I do not claim that there were or are no racist comments made about the former president. I do not claim that no one ever threatened him, or wished him ill will. 

I am just simply saying I never did.

I trusted in the American system to allow folks to either endorse his way of doing business, or replace him through the legal process. I can’t speak for other folks, but there was a lot less pure-tee hatred just a few years ago than we are seeing now.

Some of this stuff was growing then. In the last election, I was blocked in my car when I went to go vote for President Trump, and the individuals who did so made no bones about their intentions. 

My life was threatened – whether in the heat of the moment or sincerely – during the campaign, when a supporter of the last president swore that “blood would be in the streets” if he was not elected, and he would be sure mine was first.

Now we have college girls assaulting little kids, teachers reporting students for hate crimes because a student has a Trump flag visible in his bedroom, and another teacher wishing one of her children would be killed, because the child’s parents are Trump supporters. Thankfully, none of that has occurred around here this time, to the best of my knowledge, but you can easily find references to all three of the above incidents online with a simple search. And they are the rule, not the exception.

We have allowed a spirit of hatred to possess our country; I don’t understand why, except that it’s fairly obvious some folks have turned their backs on God and his word, and what the founders originally intended for this country, faith aside. There’s a desire for more of anything, at any cost, without working for that reward, and jealous hatred of anyone who has worked hard or benefitted from a parent’s hard work and success. 

There is a media- and Hollywood-fueled ideal that if you don’t want to bear responsibility for your mistakes, you don’t have to, and anyone who disagrees is simply consumed with hate. What they don’t realize is that they are actually the ones doing the hating, and a soulless few are profiting very well from it.

I don’t have the answers everyone wants. I know my votes are based off of what I read in God’s word. I try to live my life that way, too, although I fail a lot. There are those with whom I disagree, and those who consider my disagreement to be criminal. I reckon that’s their right, even if it isn’t right. But I cannot understand truly hating another individual or people group, regardless of whether their words deserve a sock in the jaw.

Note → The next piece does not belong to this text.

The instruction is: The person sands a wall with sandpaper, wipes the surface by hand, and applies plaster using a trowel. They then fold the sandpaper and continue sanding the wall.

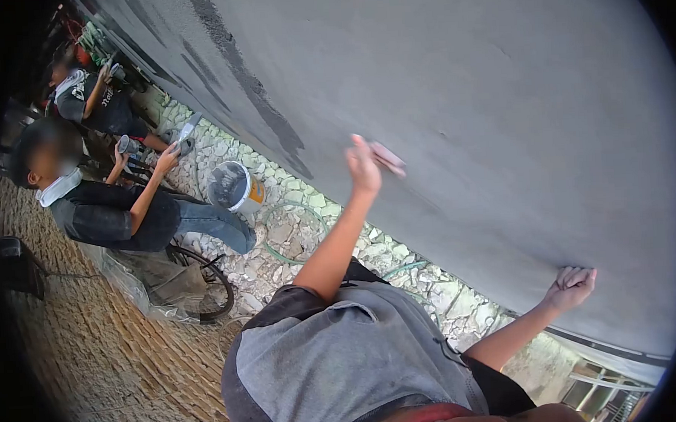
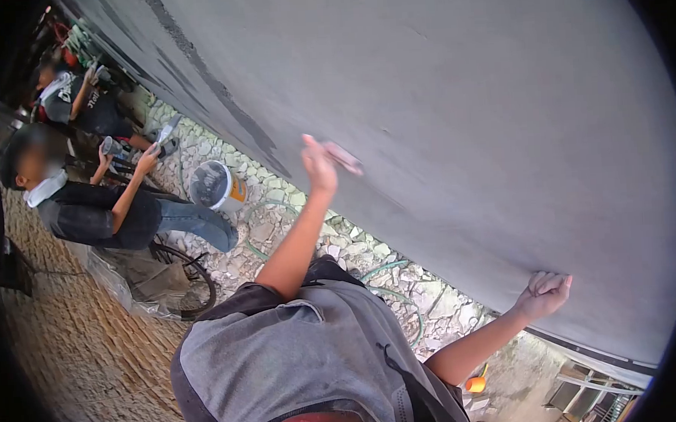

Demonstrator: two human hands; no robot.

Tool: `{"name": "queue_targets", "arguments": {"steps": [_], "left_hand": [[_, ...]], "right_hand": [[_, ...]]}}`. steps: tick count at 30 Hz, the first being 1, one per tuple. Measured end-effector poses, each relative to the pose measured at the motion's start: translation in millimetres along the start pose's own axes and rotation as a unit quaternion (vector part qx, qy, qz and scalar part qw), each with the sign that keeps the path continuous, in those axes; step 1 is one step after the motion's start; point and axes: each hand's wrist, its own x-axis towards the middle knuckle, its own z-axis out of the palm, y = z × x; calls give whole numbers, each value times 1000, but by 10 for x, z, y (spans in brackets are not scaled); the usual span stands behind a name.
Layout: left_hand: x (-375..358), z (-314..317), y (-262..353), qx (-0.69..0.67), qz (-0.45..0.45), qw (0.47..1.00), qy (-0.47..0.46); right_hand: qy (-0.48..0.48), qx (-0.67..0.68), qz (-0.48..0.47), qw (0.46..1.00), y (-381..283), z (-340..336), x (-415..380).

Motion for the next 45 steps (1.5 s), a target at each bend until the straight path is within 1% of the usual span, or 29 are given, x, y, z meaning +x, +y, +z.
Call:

John and I talked a long time the other day about hatred, diversity, race, responsibility, even differences between denominations. Everything in the end comes down to one thing, however, for believer and non-believer, conservative and liberal, Southern and Yankee, dog-lovers and cat fanciers. He said it beautifully, I think.

“We’re gonna be different,” John told me, motioning to a boy with huge piercings in his ears. “Imagine how boring it would be if we were all the same. We’re gonna disagree. But we gotta love each other with the love of Jesus. We just gotta. If a man can’t walk, we need to help him. You can’t be hatin’ people.”

We just have to stop hatin’ people, folks. Elsewise, this ain’t never going to be over.